Higher global gas and power prices could also shift some packaging production away from regions most exposed to Gulf-linked LNG toward markets with cheaper or more secure energy, including North America and parts of Europe with robust pipeline or domestic supply. However, for a demand centre like India, bulky packaging materials are costly to import at scale, meaning domestic producers will likely bear the brunt of higher energy and finance costs, with limited immediate scope to arbitrage via imports.
🧭 Market Outlook
In the near term, volatility in LNG and freight markets is expected to remain elevated as long as Iran’s campaign against Gulf infrastructure continues and rhetoric around Hormuz closure persists. For India’s beverage and packaging sectors, this implies continued upward pressure on input costs through at least the summer quarter, even if no additional major infrastructure is hit.

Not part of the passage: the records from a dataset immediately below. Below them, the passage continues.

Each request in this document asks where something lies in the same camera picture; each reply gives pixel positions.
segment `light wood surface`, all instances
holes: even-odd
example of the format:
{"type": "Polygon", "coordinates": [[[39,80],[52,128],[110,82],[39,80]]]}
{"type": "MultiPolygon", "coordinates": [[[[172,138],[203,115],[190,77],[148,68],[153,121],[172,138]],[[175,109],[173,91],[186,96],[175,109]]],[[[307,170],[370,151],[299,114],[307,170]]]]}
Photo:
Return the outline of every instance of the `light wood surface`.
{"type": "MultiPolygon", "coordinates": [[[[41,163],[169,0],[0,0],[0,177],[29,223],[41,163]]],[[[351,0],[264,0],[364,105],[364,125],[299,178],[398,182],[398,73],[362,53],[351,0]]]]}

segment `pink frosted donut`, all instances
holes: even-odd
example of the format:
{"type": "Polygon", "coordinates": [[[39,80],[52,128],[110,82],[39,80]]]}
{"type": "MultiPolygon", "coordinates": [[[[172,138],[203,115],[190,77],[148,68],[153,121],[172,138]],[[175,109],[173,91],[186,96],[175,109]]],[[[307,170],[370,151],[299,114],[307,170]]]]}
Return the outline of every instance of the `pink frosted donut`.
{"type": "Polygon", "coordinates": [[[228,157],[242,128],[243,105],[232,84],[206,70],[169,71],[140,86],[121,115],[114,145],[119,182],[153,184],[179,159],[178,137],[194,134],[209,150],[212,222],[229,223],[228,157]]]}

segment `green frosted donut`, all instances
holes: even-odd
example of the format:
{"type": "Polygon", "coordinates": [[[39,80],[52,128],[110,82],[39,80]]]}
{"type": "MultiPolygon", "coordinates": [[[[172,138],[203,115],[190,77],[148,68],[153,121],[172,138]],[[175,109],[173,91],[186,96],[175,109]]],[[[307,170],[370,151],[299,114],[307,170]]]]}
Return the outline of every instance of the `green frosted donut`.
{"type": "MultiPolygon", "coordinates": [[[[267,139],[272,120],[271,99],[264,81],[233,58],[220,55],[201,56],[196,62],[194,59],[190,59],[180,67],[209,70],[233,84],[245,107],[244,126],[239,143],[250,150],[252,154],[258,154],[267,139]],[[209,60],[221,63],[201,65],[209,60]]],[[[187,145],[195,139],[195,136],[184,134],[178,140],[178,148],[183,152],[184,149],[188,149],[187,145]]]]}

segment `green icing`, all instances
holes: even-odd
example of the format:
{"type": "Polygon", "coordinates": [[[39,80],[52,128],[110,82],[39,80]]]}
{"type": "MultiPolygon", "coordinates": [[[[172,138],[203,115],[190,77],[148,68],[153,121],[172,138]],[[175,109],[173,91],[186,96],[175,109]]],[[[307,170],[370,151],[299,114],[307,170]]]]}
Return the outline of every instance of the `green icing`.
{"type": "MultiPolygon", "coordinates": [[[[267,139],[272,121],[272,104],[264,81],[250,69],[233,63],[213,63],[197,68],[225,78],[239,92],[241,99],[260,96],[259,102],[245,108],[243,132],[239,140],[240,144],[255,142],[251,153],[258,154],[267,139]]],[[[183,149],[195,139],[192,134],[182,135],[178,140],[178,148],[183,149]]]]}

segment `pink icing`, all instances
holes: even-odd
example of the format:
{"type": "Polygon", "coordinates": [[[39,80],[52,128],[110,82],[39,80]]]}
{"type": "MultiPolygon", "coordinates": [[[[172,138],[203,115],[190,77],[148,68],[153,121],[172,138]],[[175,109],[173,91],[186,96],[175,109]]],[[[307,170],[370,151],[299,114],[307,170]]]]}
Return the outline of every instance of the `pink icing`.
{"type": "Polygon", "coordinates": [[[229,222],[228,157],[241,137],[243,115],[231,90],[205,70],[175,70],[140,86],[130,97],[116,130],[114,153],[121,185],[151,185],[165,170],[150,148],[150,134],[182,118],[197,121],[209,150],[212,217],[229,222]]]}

Commodity traders will closely track: (1) repair timelines and capacity restoration at Ras Laffan; (2) any actual disruption to Hormuz traffic beyond current risk premia; (3) policy responses such as strategic stock releases or temporary tax adjustments; and (4) shifts in industrial gas allocation within India between power, fertilisers and industry. Any further significant strike on Gulf LNG or petrochemical assets could trigger another leg higher in both energy and packaging prices.
CMB Market Insight
The Iran–Gulf energy conflict has transitioned from a regional security crisis to a structural shock for gas-dependent manufacturing chains, with India’s beverage industry emerging as a key downstream casualty. For traders and industry participants, the episode underscores the strategic importance of LNG route concentration, the vulnerability of glass and aluminium packaging to energy disruptions, and the limited short-term substitutability of Gulf supply.

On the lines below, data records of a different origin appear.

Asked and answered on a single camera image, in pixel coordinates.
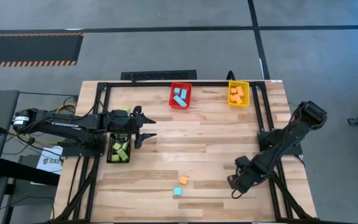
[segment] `gray floor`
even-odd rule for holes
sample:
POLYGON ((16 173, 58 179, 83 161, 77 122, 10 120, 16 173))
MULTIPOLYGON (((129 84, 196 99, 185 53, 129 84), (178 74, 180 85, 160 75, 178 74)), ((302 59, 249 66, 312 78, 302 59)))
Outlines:
MULTIPOLYGON (((260 26, 358 25, 358 0, 254 0, 260 26)), ((0 0, 0 29, 249 26, 240 0, 0 0)), ((288 100, 313 100, 328 112, 302 142, 318 216, 358 223, 358 30, 262 31, 271 79, 288 100)), ((86 34, 74 67, 0 68, 0 89, 78 94, 83 80, 121 72, 197 69, 199 79, 261 79, 252 31, 86 34)), ((62 97, 21 95, 18 109, 55 108, 62 97)), ((6 151, 18 151, 12 142, 6 151)), ((42 222, 50 205, 22 207, 12 223, 42 222)))

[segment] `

While outright demand destruction in beverages appears unlikely in the immediate term, sustained cost inflation and intermittent packaging bottlenecks could reshape procurement strategies, favour alternative packaging formats, and accelerate investments in energy efficiency. Market participants should be prepared for a prolonged period of elevated volatility in industrial gas and packaging inputs – and factor higher risk premia for Gulf-linked supply into forward pricing and hedging decisions.